* [Work instruction] Repeat the listing exactly. Any picture in it should be left out of the copy.

=== Begin Enclosure ===

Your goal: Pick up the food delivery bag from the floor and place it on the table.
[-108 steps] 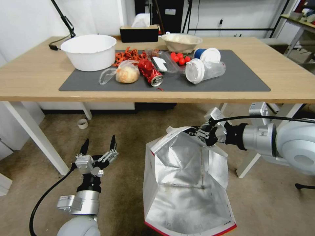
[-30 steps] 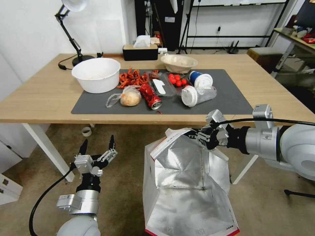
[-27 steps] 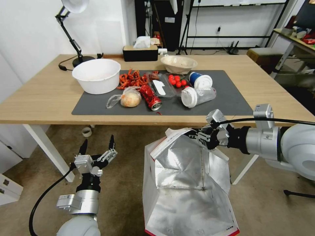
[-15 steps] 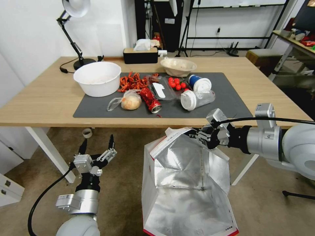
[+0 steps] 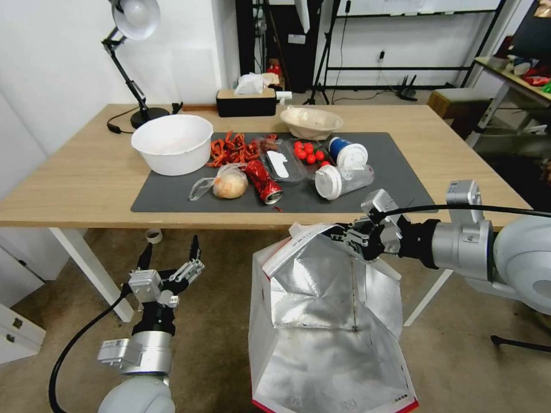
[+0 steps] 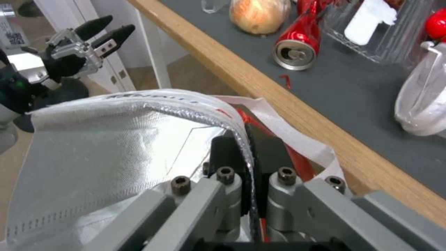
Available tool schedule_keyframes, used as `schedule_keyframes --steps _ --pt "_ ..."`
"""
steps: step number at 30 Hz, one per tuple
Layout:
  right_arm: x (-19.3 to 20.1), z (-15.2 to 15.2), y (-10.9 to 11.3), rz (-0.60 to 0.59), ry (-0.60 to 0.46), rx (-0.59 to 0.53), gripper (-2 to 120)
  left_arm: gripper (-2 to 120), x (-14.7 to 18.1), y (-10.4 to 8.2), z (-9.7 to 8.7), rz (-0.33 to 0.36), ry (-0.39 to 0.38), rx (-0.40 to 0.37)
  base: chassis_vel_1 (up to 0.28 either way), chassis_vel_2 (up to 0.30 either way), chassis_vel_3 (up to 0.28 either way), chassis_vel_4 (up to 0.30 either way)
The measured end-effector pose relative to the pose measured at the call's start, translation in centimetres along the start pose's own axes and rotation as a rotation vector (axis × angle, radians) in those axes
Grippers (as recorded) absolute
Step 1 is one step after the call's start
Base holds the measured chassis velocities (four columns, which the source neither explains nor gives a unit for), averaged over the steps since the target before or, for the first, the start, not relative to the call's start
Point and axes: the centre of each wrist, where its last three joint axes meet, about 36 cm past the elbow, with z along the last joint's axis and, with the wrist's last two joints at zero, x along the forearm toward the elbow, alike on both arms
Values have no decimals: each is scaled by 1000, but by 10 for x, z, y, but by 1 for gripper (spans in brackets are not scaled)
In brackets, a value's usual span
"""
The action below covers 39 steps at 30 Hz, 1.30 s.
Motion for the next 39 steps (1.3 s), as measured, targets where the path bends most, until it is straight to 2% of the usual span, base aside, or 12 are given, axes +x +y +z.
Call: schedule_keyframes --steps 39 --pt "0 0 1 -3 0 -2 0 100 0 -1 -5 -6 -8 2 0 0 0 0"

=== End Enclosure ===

* [Answer space]
Your goal: Pick up the food delivery bag from the floor and place it on the table.
[-108 steps] 
[-30 steps] 
[-27 steps] 
[-15 steps] 
[+0 steps] 
[+0 steps] 
Available tool schedule_keyframes, used as `schedule_keyframes --steps _ --pt "_ ..."`
"""
steps: step number at 30 Hz, one per tuple
Layout:
  right_arm: x (-19.3 to 20.1), z (-15.2 to 15.2), y (-10.9 to 11.3), rz (-0.60 to 0.59), ry (-0.60 to 0.46), rx (-0.59 to 0.53), gripper (-2 to 120)
  left_arm: gripper (-2 to 120), x (-14.7 to 18.1), y (-10.4 to 8.2), z (-9.7 to 8.7), rz (-0.33 to 0.36), ry (-0.39 to 0.38), rx (-0.40 to 0.37)
  base: chassis_vel_1 (up to 0.28 either way), chassis_vel_2 (up to 0.30 either way), chassis_vel_3 (up to 0.28 either way), chassis_vel_4 (up to 0.30 either way)
The measured end-effector pose relative to the pose measured at the call's start, translation in centimetres along the start pose's own axes and rotation as a rotation vector (axis × angle, radians) in those axes
Grippers (as recorded) absolute
Step 1 is one step after the call's start
Base holds the measured chassis velocities (four columns, which the source neither explains nor gives a unit for), averaged over the steps since the target before or, for the first, the start, not relative to the call's start
Point and axes: the centre of each wrist, where its last three joint axes meet, about 36 cm past the elbow, with z along the last joint's axis and, with the wrist's last two joints at zero, x along the forearm toward the elbow, alike on both arms
Values have no decimals: each is scaled by 1000, but by 10 for x, z, y, but by 1 for gripper (spans in brackets are not scaled)
In brackets, a value's usual span
"""
The action below covers 39 steps at 30 Hz, 1.30 s.
Motion for the next 39 steps (1.3 s), as measured, targets where the path bends most, until it is straight to 2% of the usual span, base aside, or 12 are given, axes +x +y +z.
Call: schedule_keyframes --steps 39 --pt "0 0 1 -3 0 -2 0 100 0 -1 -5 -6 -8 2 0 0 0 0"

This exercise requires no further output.